Não bastasse, Temer se vê às voltas com a rebelião da bancada mineira. Embora o governo e parte da mídia tenham celebrado a privatização de quatro usinas da Cemig por cerca de 12 bilhões de reais, os parlamentares mineiros sabem que as vendas, feitas às pressas para reduzir o rombo das contas públicas, representam a entrega a preço de banana de um patrimônio público. As usinas leiloadas não têm mais dívidas financeiras provenientes da época de sua construção, o que reduz drasticamente os custos de operação e aumenta a margem de lucro.

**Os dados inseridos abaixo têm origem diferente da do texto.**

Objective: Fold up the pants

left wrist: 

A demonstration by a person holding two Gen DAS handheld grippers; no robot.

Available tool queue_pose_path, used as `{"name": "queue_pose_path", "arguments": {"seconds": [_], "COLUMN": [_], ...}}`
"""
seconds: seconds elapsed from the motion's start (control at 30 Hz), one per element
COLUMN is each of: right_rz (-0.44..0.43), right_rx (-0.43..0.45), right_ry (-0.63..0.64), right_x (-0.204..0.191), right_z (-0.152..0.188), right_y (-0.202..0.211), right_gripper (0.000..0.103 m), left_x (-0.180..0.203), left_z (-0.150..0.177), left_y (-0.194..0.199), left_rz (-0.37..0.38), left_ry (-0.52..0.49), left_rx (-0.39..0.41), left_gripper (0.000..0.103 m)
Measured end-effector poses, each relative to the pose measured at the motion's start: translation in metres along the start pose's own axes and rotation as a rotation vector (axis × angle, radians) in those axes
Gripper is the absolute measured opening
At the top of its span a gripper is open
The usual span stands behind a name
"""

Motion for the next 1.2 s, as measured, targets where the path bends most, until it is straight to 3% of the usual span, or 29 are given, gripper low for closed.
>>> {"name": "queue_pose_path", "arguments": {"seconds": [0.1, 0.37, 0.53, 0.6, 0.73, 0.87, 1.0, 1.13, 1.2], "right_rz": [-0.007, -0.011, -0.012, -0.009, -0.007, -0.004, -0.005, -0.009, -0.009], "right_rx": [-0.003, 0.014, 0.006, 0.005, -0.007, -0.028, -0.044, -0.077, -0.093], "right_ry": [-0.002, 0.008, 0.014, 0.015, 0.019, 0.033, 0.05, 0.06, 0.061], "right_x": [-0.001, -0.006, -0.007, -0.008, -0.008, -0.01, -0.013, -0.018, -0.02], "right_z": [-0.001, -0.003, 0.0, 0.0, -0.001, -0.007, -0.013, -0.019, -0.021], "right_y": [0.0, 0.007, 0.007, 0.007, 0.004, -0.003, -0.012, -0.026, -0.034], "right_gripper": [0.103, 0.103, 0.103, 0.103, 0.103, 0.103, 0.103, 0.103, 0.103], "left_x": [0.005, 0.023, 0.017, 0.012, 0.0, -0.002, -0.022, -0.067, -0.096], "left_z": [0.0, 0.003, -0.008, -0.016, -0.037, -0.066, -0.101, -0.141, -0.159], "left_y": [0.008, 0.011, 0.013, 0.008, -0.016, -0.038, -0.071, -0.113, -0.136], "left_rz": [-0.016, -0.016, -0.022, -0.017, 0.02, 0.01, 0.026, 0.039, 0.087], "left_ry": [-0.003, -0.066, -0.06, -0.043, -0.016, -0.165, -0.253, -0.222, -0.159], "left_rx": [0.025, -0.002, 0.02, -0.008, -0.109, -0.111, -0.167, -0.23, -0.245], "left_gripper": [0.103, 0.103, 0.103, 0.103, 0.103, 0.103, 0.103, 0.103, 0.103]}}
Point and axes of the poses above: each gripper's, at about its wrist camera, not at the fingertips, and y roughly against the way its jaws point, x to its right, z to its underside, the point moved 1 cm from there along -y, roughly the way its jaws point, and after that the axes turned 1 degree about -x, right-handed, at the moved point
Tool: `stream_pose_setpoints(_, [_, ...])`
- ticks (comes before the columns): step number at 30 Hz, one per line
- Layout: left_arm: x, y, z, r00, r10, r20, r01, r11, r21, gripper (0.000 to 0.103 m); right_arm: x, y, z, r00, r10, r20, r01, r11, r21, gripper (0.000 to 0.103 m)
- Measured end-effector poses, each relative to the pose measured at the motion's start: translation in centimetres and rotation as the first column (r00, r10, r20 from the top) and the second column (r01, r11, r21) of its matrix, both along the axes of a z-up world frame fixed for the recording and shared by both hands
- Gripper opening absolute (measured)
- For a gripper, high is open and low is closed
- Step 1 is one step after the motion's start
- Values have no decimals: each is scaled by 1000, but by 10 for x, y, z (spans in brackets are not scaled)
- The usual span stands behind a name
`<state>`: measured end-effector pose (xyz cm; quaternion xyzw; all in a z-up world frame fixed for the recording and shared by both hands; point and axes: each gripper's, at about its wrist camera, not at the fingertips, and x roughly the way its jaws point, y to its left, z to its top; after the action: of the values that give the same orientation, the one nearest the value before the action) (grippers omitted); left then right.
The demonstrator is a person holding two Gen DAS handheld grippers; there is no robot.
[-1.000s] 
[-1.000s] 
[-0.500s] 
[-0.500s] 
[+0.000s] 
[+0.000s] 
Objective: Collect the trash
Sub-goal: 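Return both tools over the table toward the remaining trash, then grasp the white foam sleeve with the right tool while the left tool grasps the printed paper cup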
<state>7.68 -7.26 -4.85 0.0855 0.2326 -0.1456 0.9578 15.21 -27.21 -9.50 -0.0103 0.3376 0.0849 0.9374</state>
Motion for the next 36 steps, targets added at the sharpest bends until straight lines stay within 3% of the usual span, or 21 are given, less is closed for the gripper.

O peemedebista Fábio Ramalho, vice-presidente da Câmara e coordenador dos deputados de Minas Gerais, resume a insatisfação: “Não temos compromisso de votar com o governo”.
 
Ramalho reclama da quebra de uma promessa da equipe econômica. O ministro da Fazenda, Henrique Meirelles, havia prometido vender uma das usinas à própria companhia, mas descumpriu o trato. “Respeitem Minas. Minas é a terra da liberdade, mas também é a terra do respeito e, sobretudo, onde a gente honra o que foi acertado”, disse o deputado, que em uma demonstração de rebeldia se absteve na votação sobre o status de ministro de Moreira Franco.
 
A base aliada só se manteve coesa ao atender uma demanda do setor privado. Na quarta-feira 27, a Câmara aprovou a Medida Provisória que autoriza o parcelamento de dívidas das empresas com o Fisco. O novo Refis prevê descontos generosos, de até 80% nos juros e 70% nas multas. Boa parte dos parlamentares legislou em causa própria. Calcula-se que ao menos cem deputados sejam proprietários de companhias inadimplentes. Integra o grupo o relator da medida, Newton Cardoso Jr., do PMDB de Minas Gerais, presidente da Companhia Siderúrgica Pitangui, que deve 48,7 milhões de reais à União. Trata-se, certamente, de mais uma contribuição ao desenvolvimento do capitalismo nativo.